Giallorossi e azzurri ci provarono già nella stagione 1980-81, la prima che riaprì le porte della Serie A agli stranieri. Un’annata vissuta ai vertici, nella quale Napoli-Roma, giocata alla quinta giornata, dette ai partenopei la convinzione di poter competere ai massimi livelli. Il 4-0 finale inflitto ai capitolini, scesi al San Paolo da primi in classifica, certificò le qualità di Krol e compagni, capaci di rimanere in scia a Juventus e Roma fino al termine della stagione.
Anche due anni più tardi Napoli-Roma cadde alla quinta giornata di campionato.

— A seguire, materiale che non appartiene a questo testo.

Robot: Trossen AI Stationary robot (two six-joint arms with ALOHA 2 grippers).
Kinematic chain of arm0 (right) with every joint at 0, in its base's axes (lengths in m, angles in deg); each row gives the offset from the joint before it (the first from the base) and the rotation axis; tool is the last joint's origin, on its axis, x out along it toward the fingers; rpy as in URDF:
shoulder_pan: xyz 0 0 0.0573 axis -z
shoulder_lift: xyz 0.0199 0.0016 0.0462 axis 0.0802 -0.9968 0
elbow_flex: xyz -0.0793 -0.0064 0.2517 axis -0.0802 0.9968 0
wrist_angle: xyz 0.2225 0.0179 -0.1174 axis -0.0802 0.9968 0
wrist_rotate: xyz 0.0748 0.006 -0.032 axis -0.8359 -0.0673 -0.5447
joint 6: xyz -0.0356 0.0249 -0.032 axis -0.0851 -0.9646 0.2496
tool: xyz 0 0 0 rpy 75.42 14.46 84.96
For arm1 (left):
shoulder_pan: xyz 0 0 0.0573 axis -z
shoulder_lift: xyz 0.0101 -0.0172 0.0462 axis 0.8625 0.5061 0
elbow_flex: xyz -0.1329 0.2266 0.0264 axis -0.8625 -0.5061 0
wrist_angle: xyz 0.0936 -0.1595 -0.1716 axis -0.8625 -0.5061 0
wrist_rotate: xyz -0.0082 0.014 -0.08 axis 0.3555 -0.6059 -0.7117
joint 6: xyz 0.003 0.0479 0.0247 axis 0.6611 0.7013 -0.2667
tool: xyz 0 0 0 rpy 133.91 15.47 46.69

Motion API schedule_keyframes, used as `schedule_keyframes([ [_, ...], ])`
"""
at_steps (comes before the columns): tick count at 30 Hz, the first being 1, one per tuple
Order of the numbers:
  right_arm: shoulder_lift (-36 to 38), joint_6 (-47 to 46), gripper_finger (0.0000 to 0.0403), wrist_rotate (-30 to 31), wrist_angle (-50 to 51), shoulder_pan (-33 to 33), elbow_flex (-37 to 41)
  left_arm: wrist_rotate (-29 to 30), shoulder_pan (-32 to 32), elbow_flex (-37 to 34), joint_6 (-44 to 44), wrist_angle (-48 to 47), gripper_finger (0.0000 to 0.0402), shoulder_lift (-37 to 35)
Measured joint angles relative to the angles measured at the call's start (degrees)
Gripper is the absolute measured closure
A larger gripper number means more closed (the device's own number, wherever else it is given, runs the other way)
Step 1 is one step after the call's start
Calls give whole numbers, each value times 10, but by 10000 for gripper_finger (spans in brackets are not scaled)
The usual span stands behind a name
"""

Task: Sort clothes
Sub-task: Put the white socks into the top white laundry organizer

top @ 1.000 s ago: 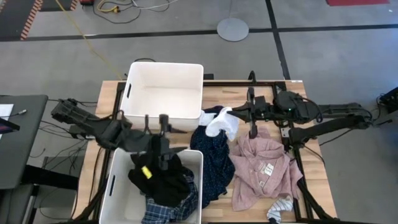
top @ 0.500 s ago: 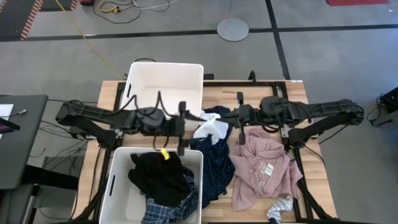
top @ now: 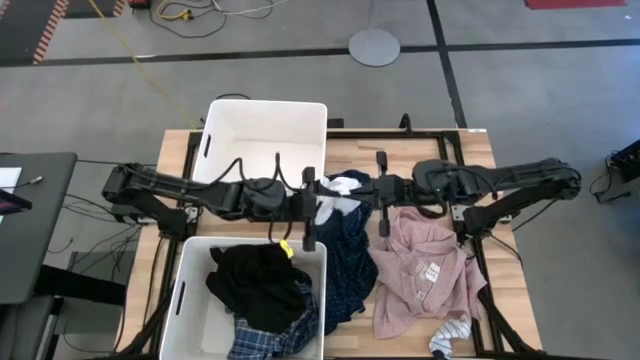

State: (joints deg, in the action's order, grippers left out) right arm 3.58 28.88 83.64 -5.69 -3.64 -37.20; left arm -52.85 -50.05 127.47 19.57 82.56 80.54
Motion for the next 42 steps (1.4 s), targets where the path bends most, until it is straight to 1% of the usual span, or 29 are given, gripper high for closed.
schedule_keyframes([
  [3, 7, 0, 403, 17, 22, -5, 0, 16, 19, 0, 7, -10, 126, -11],
  [6, 12, 3, 403, 29, 27, -9, 1, 71, 42, 0, 19, -15, 126, -25],
  [9, 15, 3, 403, 29, 20, -11, 1, 107, 58, 1, 36, -14, 126, -28],
  [12, 13, 5, 403, 29, 22, -11, 1, 126, 60, 1, 45, -13, 126, -28],
  [15, 11, 7, 403, 29, 16, -15, 1, 128, 40, 1, 33, -24, 126, -28],
  [17, 11, 7, 403, 29, 13, -20, 1, 119, 22, 1, 19, -30, 126, -27],
  [21, 11, 13, 403, 29, 7, -30, 1, 44, -12, 1, -23, -26, 126, -28],
  [23, 11, 16, 403, 29, 2, -34, 1, 32, -24, 1, -38, -28, 126, -25],
  [25, 11, 18, 403, 29, 2, -37, 1, 24, -34, 1, -37, -27, 127, -17],
  [28, 11, 18, 403, 29, 5, -37, 1, -21, -35, 0, -33, -25, 137, -7],
  [30, 11, 18, 403, 29, 5, -37, 1, -32, -33, 1, -27, -17, 157, 0],
  [32, 11, 18, 403, 29, 4, -36, 1, -32, -33, 1, -19, -23, 187, 2],
  [36, 11, 18, 403, 29, 8, -36, 1, -33, -33, 1, 12, -14, 272, 11],
  [40, 11, 18, 403, 29, 16, -36, 1, -39, -30, 1, 40, -12, 370, 11],
  [41, 11, 18, 403, 29, 19, -36, 1, -39, -30, 1, 46, -12, 384, 11],
  [42, 11, 18, 403, 29, 22, -36, 1, -39, -31, 1, 52, -13, 389, 11],
])
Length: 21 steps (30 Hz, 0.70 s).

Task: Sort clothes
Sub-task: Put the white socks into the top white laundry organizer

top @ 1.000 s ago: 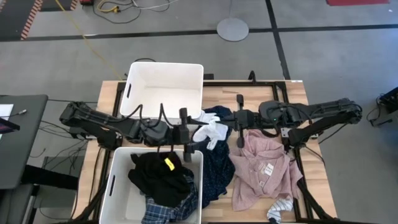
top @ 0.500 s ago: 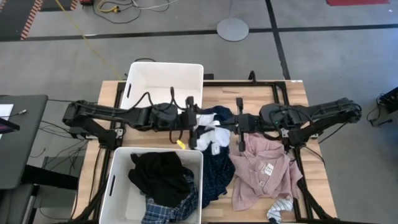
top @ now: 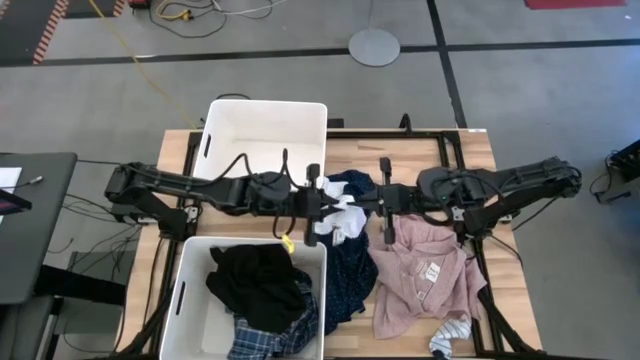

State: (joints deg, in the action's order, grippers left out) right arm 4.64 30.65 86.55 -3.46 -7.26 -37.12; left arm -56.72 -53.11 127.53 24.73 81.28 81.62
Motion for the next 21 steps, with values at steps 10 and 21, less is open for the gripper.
schedule_keyframes([
  [10, 0, -22, 333, 49, 46, 0, 0, 27, 1, 52, 46, -95, 398, 0],
  [21, 0, -87, 197, 91, 128, -8, 0, 181, -5, 183, 135, -261, 400, 0],
])
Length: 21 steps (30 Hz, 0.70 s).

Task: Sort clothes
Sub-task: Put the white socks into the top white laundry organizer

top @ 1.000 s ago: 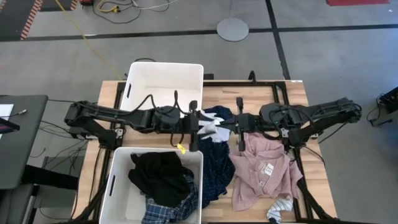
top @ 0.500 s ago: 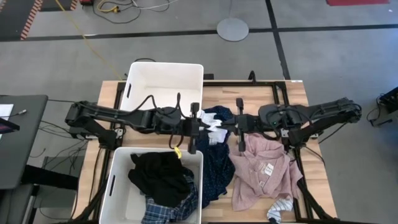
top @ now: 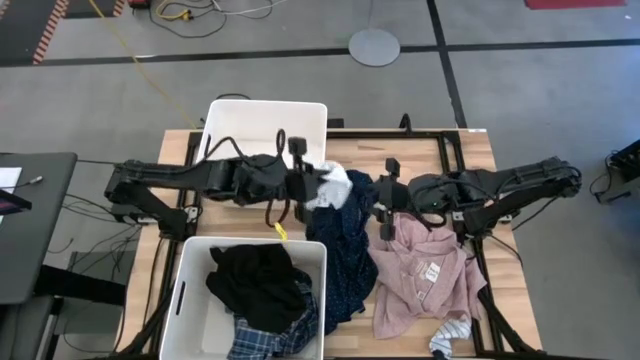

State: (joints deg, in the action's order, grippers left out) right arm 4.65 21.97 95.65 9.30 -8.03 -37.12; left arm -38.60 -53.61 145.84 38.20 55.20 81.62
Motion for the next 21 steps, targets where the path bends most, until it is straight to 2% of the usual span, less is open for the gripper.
schedule_keyframes([
  [5, 0, -51, 174, 2, 67, -19, 0, 54, -39, 48, 5, -102, 401, 0],
  [11, 0, -117, 176, 45, 150, -65, 0, 57, -119, 57, -37, -183, 401, -31],
  [21, 0, -237, 181, 117, 232, -175, 0, -24, -246, 57, -122, -308, 398, -66],
])
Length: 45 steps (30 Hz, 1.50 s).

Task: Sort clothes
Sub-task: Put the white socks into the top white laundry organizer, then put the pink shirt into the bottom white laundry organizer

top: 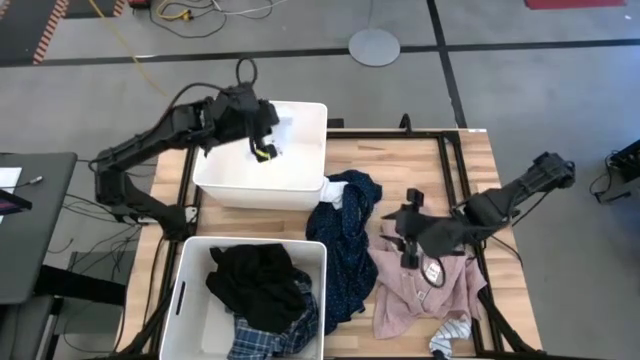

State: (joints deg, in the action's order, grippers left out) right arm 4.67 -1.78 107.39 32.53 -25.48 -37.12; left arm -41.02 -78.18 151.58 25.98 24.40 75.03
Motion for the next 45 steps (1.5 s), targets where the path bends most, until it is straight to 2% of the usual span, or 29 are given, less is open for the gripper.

In quel frangente furono gli uomini di Liedholm ad avere la meglio grazie a un perentorio 1-3 che ruppe una tradizione negativa che, per i giallorossi, durava da ben 11 anni. Un risultato al quale dette non poco peso il tecnico svedese, attento osservatore dei segni legati a magia e superstizione. Quella vittoria costituiva una prova di forza, un episodio importante nella crescita di consapevolezza della squadra che, sette mesi più tardi, avrebbe celebrato il secondo scudetto della sua storia.
A metà decennio, il mondo della musica cambia: nuove stelle del pop conquistano le chart internazionali e anche Napoli e Roma iniziano un percorso di rinnovamento che, idealmente, coincide con il match del 16 dicembre 1984, vinto dai giallorossi (1-2). È la prima volta di Maradona contro la squadra della Capitale, l’ultima di Falcão nel campionato italiano. Un addio suggellato dal primo gol della partita, ovviamente l’ultimo del brasiliano in Italia. I protagonisti stanno per cambiare, come i rapporti di forza tra i due club e le tifoserie, che romperanno il gemellaggio. Nel 1987 il Napoli vince il suo primo scudetto, mentre la Roma abbassa gradualmente il suo livello di competitività. Sic transit gloria mundi.